» Work task
Give back all of the data exactly. Leave nothing out.

(Dataset records)
━━━
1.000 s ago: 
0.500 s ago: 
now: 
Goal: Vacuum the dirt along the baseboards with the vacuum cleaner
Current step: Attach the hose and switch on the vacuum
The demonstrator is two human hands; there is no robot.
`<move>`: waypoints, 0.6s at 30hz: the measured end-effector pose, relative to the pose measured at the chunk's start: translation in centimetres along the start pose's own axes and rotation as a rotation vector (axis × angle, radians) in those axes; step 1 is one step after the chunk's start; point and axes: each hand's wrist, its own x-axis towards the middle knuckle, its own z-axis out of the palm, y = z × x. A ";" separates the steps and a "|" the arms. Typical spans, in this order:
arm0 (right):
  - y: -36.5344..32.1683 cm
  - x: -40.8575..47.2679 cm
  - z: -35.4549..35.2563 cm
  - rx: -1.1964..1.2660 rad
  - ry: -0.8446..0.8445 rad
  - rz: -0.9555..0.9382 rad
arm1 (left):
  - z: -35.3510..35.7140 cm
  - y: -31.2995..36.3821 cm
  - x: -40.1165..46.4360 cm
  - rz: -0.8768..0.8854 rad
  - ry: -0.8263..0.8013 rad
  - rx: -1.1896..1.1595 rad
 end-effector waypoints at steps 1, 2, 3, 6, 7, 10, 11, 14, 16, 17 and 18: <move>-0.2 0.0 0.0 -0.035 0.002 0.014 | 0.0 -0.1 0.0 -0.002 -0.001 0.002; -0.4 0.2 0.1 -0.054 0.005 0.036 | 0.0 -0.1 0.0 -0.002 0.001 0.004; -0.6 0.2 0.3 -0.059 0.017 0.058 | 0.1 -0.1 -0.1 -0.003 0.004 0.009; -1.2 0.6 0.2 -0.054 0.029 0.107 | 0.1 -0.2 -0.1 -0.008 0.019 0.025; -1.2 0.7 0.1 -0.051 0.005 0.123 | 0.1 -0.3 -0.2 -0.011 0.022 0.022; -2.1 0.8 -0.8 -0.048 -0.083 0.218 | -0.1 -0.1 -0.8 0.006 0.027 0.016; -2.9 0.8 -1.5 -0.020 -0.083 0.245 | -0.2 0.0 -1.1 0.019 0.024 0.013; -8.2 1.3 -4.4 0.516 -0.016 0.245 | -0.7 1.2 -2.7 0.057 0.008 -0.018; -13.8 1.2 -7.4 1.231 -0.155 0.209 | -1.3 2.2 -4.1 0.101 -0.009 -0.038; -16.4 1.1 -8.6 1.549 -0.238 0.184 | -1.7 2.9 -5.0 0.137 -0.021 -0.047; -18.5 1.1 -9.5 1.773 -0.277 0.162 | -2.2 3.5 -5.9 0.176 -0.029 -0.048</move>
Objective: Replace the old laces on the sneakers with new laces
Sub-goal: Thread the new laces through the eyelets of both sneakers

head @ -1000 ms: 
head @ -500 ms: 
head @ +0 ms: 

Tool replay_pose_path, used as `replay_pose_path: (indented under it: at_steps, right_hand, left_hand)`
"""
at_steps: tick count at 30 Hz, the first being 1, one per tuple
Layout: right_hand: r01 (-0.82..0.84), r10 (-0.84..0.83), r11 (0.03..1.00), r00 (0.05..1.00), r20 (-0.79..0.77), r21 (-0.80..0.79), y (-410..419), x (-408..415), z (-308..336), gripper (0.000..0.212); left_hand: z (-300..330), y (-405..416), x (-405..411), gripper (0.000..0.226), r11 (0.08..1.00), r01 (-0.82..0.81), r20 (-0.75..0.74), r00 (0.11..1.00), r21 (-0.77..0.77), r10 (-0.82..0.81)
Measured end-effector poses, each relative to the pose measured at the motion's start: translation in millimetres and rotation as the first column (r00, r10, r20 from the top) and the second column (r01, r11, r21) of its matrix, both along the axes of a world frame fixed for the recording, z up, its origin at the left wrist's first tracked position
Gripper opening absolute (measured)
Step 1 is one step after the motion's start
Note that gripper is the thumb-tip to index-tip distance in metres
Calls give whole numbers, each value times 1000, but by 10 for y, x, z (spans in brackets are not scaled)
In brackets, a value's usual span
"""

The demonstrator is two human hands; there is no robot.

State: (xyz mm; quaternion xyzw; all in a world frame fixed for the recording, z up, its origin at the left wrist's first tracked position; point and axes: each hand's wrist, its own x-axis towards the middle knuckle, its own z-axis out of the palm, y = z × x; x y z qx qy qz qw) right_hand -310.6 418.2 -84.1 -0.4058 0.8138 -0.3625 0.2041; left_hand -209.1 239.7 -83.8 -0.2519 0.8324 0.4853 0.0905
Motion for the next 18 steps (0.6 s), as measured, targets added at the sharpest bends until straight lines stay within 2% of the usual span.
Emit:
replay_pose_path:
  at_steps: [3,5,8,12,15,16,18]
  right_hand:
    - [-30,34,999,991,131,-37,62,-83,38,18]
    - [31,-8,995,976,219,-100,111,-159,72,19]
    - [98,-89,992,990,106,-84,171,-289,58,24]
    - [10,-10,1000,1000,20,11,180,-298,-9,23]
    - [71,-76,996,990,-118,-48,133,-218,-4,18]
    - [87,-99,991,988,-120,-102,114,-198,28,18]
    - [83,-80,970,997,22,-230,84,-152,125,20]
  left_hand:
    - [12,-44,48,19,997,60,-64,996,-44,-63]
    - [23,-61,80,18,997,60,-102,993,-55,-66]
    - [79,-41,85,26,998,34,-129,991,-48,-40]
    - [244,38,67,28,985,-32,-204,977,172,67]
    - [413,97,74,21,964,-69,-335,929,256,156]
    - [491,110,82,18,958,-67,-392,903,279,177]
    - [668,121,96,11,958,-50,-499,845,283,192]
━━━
» Response
1.000 s ago: 
0.500 s ago: 
now: 
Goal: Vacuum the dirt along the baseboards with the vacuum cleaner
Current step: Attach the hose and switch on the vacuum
The demonstrator is two human hands; there is no robot.
`<move>`: waypoints, 0.6s at 30hz: the measured end-effector pose, relative to the pose measured at the chunk's start: translation in centimetres along the start pose's own axes and rotation as a rotation vector (axis × angle, radians) in those axes; step 1 is one step after the chunk's start; point and axes: each hand's wrist, its own x-axis towards the middle knuckle, its own z-axis out of the palm, y = z × x. A ";" separates the steps and a "|" the arms. Typical spans, in this order:
arm0 (right):
  - y: -36.5344..32.1683 cm
  - x: -40.8575..47.2679 cm
  - z: -35.4549..35.2563 cm
  - rx: -1.1964..1.2660 rad
  - ry: -0.8446..0.8445 rad
  - rz: -0.9555..0.9382 rad
arm1 (left):
  - z: -35.3510..35.7140 cm
  - y: -31.2995..36.3821 cm
  - x: -40.1165..46.4360 cm
  - rz: -0.8768..0.8854 rad
  - ry: -0.8263..0.8013 rad
  - rx: -1.1896..1.1595 rad
 end-effector waypoints at steps 1, 2, 3, 6, 7, 10, 11, 14, 16, 17 and 18: <move>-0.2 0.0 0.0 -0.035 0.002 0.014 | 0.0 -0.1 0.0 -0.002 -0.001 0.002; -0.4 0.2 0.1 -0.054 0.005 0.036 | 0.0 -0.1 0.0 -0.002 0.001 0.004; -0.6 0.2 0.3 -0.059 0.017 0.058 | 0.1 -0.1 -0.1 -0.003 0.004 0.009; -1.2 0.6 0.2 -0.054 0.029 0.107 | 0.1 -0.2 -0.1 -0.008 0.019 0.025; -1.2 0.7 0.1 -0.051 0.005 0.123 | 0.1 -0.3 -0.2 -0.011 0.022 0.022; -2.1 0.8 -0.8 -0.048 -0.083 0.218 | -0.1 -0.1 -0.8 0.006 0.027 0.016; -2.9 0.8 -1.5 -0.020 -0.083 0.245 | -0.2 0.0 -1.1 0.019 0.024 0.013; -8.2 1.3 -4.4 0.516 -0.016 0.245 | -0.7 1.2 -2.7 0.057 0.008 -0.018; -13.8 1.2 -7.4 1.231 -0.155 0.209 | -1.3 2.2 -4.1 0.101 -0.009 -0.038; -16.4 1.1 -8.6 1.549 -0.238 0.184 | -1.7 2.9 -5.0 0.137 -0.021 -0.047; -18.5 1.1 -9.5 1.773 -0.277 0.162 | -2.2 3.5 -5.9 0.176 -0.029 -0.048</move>
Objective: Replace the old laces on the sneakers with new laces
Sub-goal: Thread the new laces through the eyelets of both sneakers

head @ -1000 ms: 
head @ -500 ms: 
head @ +0 ms: 

Tool replay_pose_path, used as `replay_pose_path: (indented under it: at_steps, right_hand, left_hand)`
"""
at_steps: tick count at 30 Hz, the first being 1, one per tuple
Layout: right_hand: r01 (-0.82..0.84), r10 (-0.84..0.83), r11 (0.03..1.00), r00 (0.05..1.00), r20 (-0.79..0.77), r21 (-0.80..0.79), y (-410..419), x (-408..415), z (-308..336), gripper (0.000..0.212); left_hand: z (-300..330), y (-405..416), x (-405..411), gripper (0.000..0.226), r11 (0.08..1.00), r01 (-0.82..0.81), r20 (-0.75..0.74), r00 (0.11..1.00), r21 (-0.77..0.77), r10 (-0.82..0.81)
Measured end-effector poses, each relative to the pose measured at the motion's start: translation in millimetres and rotation as the first column (r00, r10, r20 from the top) and the second column (r01, r11, r21) of its matrix, both along the axes of a world frame fixed for the recording, z up, its origin at the left wrist's first tracked position
Gripper opening absolute (measured)
Step 1 is one step after the motion's start
Note that gripper is the thumb-tip to index-tip distance in metres
Calls give whole numbers, each value times 1000, but by 10 for y, x, z (spans in brackets are not scaled)
In brackets, a value's usual span
"""

The demonstrator is two human hands; there is no robot.

State: (xyz mm; quaternion xyzw; all in a world frame fixed for the recording, z up, its origin at the left wrist's first tracked position; point and axes: each hand's wrist, its own x-axis towards the middle knuckle, its own z-axis out of the palm, y = z × x; x y z qx qy qz qw) right_hand -310.6 418.2 -84.1 -0.4058 0.8138 -0.3625 0.2041; left_hand -209.1 239.7 -83.8 -0.2519 0.8324 0.4853 0.0905
Motion for the next 18 steps (0.6 s), as measured, targets added at the sharpest bends until straight lines stay within 2% of the usual span.
Emit:
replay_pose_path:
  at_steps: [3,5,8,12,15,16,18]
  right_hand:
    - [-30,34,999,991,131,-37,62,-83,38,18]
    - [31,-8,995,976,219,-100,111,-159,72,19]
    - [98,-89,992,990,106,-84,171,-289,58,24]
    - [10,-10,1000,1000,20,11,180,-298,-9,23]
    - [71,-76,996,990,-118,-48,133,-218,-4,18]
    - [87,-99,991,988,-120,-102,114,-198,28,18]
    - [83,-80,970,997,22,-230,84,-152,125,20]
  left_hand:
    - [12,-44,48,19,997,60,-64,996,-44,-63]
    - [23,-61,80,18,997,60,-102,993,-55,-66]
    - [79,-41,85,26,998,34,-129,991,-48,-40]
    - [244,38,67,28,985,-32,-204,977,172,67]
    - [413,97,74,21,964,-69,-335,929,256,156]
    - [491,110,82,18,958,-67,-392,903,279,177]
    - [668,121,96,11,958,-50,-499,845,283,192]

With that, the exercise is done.